Designing a database requires careful consideration. We need to think about scalability, speed, and the ability to adapt to changes. This week, I spent more time discussing these design decisions with my mentor. We delved into various pros and cons. Finally, we came up with the following schema along with an index that will help make queries to the database faster.


CREATE TABLE IF NOT EXISTS deduplication (
    purl TEXT,
    vendor TEXT,
    PRIMARY KEY (purl, vendor)
);

CREATE INDEX IF NOT EXISTS purl_index ON deduplication (purl);

This schema is not yet finalized. We are still debating whether to include a field for product information. I believe it will become more refined over time.

While implementing this, I discovered that we had a test which was unnecessary and didn’t cater to our needs. Therefore, I removed it and made some minor changes to the codebase.

What’s coming up next week?

For the upcoming week, I plan to:

Figure out a way to populate de-duplication database using Pull Requests.
Figure out directory/file structure for those Pull Requests.

To populate the database, we have decided to use PRs.

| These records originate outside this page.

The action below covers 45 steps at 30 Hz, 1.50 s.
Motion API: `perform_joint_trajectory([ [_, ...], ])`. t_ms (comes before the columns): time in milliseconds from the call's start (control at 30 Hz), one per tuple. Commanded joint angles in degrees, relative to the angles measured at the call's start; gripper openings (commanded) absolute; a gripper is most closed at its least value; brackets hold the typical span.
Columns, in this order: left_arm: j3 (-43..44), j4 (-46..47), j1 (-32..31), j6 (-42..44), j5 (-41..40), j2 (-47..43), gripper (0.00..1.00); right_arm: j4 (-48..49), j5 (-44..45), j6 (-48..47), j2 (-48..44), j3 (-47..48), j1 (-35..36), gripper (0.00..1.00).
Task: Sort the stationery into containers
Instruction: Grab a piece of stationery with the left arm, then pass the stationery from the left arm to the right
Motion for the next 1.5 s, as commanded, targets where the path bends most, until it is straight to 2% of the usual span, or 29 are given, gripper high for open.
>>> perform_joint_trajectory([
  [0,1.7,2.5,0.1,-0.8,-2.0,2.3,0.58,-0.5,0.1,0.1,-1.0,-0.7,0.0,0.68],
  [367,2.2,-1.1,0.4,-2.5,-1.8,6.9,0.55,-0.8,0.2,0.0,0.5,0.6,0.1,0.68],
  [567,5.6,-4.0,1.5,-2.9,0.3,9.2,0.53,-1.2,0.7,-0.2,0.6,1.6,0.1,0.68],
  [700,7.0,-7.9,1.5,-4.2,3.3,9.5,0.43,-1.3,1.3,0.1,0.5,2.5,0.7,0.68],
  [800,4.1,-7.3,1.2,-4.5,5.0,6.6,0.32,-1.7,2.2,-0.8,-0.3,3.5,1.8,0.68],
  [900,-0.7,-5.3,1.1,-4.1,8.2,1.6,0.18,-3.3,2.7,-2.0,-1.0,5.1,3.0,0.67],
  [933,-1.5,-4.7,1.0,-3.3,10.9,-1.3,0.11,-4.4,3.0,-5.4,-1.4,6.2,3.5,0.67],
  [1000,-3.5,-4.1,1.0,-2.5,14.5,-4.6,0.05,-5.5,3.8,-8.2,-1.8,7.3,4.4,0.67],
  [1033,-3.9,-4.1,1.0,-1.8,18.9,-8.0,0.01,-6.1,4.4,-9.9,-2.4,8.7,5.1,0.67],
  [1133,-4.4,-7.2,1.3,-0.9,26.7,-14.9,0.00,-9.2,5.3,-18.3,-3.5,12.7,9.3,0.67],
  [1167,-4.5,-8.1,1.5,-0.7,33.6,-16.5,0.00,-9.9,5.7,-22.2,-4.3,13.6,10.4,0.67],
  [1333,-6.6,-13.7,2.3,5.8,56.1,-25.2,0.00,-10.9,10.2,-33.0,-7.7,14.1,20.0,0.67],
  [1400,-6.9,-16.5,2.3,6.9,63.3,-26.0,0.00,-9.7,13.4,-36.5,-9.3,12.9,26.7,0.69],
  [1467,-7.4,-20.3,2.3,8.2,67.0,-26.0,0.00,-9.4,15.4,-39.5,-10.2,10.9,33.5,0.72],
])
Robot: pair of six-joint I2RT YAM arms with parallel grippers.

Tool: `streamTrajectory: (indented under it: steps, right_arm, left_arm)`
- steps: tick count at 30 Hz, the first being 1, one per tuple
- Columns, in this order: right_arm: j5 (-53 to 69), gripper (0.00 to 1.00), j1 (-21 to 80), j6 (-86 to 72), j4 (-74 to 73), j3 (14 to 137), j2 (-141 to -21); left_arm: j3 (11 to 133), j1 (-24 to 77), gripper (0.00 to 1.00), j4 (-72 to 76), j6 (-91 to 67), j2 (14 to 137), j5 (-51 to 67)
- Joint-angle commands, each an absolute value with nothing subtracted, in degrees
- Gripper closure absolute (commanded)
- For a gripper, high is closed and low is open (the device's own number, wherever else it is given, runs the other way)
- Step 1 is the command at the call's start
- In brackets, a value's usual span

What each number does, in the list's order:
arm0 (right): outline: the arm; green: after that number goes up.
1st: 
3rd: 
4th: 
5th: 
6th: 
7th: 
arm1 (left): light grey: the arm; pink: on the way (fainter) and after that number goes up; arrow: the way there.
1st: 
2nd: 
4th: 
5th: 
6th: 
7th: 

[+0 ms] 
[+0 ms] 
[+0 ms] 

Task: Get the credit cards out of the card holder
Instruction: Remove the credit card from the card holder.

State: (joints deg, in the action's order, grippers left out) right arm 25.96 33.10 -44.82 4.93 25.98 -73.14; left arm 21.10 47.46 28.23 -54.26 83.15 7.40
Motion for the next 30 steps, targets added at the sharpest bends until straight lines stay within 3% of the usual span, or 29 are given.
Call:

When a name collision is found, the user will create a PR with information about the collision. In the upcoming week, I will work on figuring out an optimal process and the file/directory structure for these PRs.

Did you get stuck anywhere?

As a beginner in database design, it was challenging to decide which approach was most suitable for our case. However, with help from my mentor, it wasn’t too difficult.

That’s all for today! Tune in next week ;)